# [Exercise description]
Starting at the first line of the entries, extract each line up to and including the one that contains "Room frame (metres): origin", but leave out the pictures.

[Records to use — start]

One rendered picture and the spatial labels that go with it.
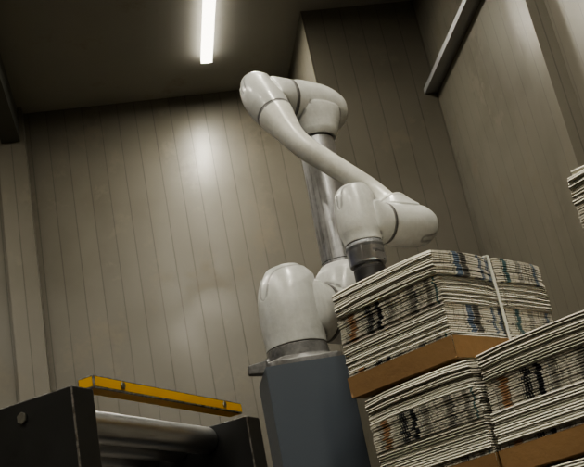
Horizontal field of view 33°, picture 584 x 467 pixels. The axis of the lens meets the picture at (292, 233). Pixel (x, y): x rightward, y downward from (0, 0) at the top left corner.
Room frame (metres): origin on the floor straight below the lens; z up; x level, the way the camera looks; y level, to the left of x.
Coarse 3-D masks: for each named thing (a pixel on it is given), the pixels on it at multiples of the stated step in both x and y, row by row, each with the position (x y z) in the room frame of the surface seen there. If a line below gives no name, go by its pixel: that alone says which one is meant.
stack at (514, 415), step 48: (528, 336) 1.73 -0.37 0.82; (576, 336) 1.67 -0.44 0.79; (432, 384) 1.90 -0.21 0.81; (480, 384) 1.84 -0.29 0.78; (528, 384) 1.76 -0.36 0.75; (576, 384) 1.69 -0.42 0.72; (384, 432) 2.01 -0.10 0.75; (432, 432) 1.92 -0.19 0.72; (480, 432) 1.84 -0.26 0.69; (528, 432) 1.77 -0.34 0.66
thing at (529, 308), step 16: (512, 272) 2.04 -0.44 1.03; (528, 272) 2.08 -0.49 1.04; (512, 288) 2.03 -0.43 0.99; (528, 288) 2.07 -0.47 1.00; (544, 288) 2.11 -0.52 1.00; (512, 304) 2.01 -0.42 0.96; (528, 304) 2.06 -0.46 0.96; (544, 304) 2.10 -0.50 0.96; (512, 320) 2.01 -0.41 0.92; (528, 320) 2.05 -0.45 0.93; (544, 320) 2.10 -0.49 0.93
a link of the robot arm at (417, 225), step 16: (272, 112) 2.34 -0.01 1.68; (288, 112) 2.34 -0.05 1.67; (272, 128) 2.35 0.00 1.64; (288, 128) 2.32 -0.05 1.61; (288, 144) 2.33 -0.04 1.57; (304, 144) 2.31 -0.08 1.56; (320, 144) 2.33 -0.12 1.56; (304, 160) 2.34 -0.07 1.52; (320, 160) 2.32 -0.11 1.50; (336, 160) 2.32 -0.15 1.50; (336, 176) 2.33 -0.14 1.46; (352, 176) 2.32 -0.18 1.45; (368, 176) 2.33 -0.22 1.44; (384, 192) 2.31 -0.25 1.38; (400, 208) 2.24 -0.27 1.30; (416, 208) 2.27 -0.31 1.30; (400, 224) 2.23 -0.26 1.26; (416, 224) 2.26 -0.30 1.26; (432, 224) 2.30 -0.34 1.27; (400, 240) 2.27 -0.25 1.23; (416, 240) 2.29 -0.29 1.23
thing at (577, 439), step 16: (560, 432) 1.73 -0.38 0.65; (576, 432) 1.70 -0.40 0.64; (512, 448) 1.80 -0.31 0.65; (528, 448) 1.78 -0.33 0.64; (544, 448) 1.75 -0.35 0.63; (560, 448) 1.73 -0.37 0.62; (576, 448) 1.71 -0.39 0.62; (464, 464) 1.88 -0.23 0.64; (480, 464) 1.85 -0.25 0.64; (496, 464) 1.83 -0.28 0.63; (512, 464) 1.81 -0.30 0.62; (528, 464) 1.78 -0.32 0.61
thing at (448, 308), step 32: (416, 256) 1.87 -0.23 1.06; (448, 256) 1.88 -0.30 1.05; (352, 288) 2.00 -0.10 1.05; (384, 288) 1.94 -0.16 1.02; (416, 288) 1.89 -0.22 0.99; (448, 288) 1.87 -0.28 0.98; (480, 288) 1.95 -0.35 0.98; (352, 320) 2.02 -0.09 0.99; (384, 320) 1.96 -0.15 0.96; (416, 320) 1.91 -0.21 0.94; (448, 320) 1.86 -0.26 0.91; (480, 320) 1.93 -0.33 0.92; (352, 352) 2.03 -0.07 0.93; (384, 352) 1.98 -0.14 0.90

[Records to use — finish]

# [Answer to this task]
One rendered picture and the spatial labels that go with it.
Horizontal field of view 33°, picture 584 x 467 pixels. The axis of the lens meets the picture at (292, 233). Pixel (x, y): x rightward, y downward from (0, 0) at the top left corner.
Room frame (metres): origin on the floor straight below the lens; z up; x level, the way the camera looks; y level, to the left of x.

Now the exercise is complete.